Игорь стоял и молчал. И во все глаза смотрел на женщину. Либо он сходит с ума, либо…
— Нет такой, — ответила громко женщина, повернулась и потянула дверь на себя.
И Игорь, прекрасно понимая, что это может быть игрой света, наваждением, волнением момента, что он может просто ошибаться, не выдержал и крикнул:
— Ба! Не уходи!
У него вышло это так же жалобно, как и много лет назад, когда бабушка выходила из его спальни и гасила свет. А он, боясь оставаться в темноте, всегда просил ее не уходить. Именно так просил:
— Ба! Не уходи!
Женщина замерла и встала как вкопанная. И не поворачивалась очень долго. Он успел перелезть через забор, оставив Машку бесноваться возле запертой калитки. Добежал до входа в дом. Встал, не поднимаясь по ступенькам. И снова повторил:
— Ба! Не уходи!
Ее прямая спина дернулась. Она медленно повернулась. И глянула на него, как много раз смотрела в детстве: с обожанием, нежностью, радостью.

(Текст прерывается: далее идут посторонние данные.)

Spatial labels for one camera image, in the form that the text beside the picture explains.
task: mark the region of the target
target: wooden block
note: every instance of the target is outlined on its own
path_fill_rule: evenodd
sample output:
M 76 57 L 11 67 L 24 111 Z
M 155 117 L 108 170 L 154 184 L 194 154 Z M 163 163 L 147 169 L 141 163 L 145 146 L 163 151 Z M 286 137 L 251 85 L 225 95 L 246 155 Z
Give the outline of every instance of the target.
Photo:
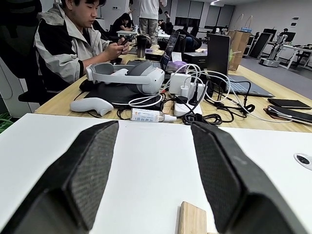
M 207 234 L 206 211 L 183 201 L 180 211 L 179 234 Z

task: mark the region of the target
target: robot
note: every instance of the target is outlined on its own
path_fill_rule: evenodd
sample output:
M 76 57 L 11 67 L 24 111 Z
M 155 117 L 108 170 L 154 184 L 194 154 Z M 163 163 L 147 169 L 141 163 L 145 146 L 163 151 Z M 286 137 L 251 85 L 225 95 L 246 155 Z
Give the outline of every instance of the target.
M 277 35 L 277 41 L 271 50 L 270 56 L 268 58 L 261 58 L 259 64 L 267 67 L 278 67 L 280 62 L 275 59 L 277 54 L 282 50 L 287 37 L 287 35 L 282 33 Z

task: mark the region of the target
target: mouse
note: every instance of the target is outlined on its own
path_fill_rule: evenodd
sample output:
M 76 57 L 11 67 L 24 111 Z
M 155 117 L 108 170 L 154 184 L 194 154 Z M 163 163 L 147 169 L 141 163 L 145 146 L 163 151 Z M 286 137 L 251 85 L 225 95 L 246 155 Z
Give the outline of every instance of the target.
M 96 112 L 100 116 L 104 116 L 109 111 L 112 111 L 114 107 L 112 104 L 101 98 L 89 97 L 73 101 L 72 103 L 70 103 L 70 109 L 74 112 L 87 112 L 91 110 L 96 110 Z
M 84 82 L 81 83 L 79 86 L 79 89 L 83 92 L 90 92 L 93 89 L 95 89 L 97 84 L 94 84 L 93 81 L 85 80 Z

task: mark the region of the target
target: black tumbler
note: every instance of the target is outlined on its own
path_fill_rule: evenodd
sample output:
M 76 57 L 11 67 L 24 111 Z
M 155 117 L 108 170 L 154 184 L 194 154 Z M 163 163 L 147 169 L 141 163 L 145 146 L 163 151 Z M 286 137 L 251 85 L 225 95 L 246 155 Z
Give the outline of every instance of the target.
M 136 40 L 137 40 L 137 57 L 144 58 L 147 38 L 146 36 L 139 35 L 137 36 Z

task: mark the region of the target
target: paper bag
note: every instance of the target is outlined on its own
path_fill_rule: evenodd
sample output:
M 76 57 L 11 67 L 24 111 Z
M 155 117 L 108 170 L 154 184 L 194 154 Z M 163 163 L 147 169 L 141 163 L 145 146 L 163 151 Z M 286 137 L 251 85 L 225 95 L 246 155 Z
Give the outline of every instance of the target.
M 228 36 L 231 37 L 230 63 L 229 70 L 236 71 L 243 58 L 250 33 L 230 31 Z

— Гошенька мой… — прошептала она тихо, но он услышал. — Любимый мой Гошенька…
Они обнимались и плакали, и просили друг у друга прощения, и обещали никогда-никогда больше не расставаться.
— Поехали домой, ба.
Они сидели в актовом зале, который Нона Игнатьевна сама отперла ключом. Пили чай и разговаривали уже почти час. В дверь без конца заглядывали местные обитатели. Подслеповато щурясь, рассматривали их. Улыбались и, с пониманием качая головой, уходили.